Exercise description
Reproduce the lines of the listing exactly, beginning at the top, until the line with "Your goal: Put" has been reproduced too.

= = = =

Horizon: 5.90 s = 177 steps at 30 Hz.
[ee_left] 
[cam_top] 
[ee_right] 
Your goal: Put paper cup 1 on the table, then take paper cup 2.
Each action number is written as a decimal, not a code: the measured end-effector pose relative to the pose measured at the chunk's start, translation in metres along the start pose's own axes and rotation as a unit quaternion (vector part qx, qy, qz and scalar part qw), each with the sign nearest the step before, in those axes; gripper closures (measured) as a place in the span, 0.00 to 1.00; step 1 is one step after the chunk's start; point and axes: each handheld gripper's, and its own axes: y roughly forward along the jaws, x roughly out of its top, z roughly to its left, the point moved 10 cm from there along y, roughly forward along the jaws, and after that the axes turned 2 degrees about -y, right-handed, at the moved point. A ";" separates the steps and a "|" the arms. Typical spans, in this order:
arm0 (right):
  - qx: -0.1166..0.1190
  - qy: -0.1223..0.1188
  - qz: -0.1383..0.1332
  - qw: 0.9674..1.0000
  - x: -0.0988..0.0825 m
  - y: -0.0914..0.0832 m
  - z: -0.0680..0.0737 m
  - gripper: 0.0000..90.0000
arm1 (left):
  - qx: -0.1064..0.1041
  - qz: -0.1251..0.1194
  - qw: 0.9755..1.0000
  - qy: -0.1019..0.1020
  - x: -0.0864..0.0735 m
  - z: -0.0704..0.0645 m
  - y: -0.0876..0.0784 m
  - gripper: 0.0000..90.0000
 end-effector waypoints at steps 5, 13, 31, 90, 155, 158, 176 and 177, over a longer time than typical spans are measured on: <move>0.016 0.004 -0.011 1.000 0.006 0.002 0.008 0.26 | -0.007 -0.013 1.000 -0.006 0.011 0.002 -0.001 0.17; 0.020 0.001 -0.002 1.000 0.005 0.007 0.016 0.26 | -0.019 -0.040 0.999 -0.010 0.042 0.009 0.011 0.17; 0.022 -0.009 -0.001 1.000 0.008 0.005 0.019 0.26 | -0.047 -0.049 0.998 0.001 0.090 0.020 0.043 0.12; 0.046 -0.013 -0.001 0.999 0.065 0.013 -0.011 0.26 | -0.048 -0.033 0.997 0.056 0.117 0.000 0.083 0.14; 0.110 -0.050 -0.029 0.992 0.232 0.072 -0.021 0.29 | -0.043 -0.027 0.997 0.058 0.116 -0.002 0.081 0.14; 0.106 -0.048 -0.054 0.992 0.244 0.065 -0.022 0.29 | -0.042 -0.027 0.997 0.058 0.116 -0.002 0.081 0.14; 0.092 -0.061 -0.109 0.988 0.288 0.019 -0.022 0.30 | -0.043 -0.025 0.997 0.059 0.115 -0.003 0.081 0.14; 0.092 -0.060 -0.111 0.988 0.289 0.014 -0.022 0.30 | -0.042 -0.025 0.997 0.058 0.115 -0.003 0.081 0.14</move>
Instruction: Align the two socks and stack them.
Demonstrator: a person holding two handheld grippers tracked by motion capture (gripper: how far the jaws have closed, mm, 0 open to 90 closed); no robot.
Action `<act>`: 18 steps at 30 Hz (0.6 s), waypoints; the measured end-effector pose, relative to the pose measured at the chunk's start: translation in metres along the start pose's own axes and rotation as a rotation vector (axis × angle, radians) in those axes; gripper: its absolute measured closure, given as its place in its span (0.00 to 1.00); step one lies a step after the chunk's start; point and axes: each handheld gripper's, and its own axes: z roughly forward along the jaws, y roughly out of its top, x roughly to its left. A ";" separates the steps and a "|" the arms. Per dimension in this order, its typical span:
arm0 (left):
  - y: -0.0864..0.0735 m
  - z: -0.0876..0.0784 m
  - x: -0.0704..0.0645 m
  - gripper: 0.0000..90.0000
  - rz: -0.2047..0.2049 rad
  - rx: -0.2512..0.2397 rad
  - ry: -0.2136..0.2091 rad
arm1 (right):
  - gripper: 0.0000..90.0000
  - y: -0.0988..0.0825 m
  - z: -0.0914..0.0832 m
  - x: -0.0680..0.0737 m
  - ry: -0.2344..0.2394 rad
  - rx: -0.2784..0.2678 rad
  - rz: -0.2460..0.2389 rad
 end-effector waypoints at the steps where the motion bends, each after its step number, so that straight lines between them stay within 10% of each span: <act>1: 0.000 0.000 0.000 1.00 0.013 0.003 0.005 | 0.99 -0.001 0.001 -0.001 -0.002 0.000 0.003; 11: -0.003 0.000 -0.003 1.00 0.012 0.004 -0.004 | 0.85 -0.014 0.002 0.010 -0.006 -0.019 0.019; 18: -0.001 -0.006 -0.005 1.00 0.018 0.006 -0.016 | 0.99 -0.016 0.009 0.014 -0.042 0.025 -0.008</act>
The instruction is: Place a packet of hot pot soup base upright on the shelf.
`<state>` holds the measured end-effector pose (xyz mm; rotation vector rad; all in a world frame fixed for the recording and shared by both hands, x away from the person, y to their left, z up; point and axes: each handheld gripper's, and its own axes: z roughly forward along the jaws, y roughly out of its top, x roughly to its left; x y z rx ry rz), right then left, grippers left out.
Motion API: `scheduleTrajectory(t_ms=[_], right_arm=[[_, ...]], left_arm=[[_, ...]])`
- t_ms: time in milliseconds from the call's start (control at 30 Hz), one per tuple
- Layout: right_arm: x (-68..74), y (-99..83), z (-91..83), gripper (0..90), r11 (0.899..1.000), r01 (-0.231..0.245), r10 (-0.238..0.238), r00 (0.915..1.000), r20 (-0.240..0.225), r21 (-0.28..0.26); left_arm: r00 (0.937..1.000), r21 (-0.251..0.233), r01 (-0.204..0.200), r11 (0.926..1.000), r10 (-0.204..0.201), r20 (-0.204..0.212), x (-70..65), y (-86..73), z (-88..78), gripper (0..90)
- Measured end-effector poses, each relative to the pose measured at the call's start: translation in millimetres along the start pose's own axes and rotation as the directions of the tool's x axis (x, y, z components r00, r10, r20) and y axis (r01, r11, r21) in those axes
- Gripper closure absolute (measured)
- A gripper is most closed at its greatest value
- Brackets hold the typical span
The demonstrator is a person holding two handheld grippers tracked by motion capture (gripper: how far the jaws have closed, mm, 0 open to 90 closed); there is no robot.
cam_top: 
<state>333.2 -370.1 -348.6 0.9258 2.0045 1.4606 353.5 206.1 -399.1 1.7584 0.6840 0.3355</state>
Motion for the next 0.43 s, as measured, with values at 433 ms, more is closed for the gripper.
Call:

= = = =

Answer for this exercise
Horizon: 5.90 s = 177 steps at 30 Hz.
[ee_left] 
[cam_top] 
[ee_right] 
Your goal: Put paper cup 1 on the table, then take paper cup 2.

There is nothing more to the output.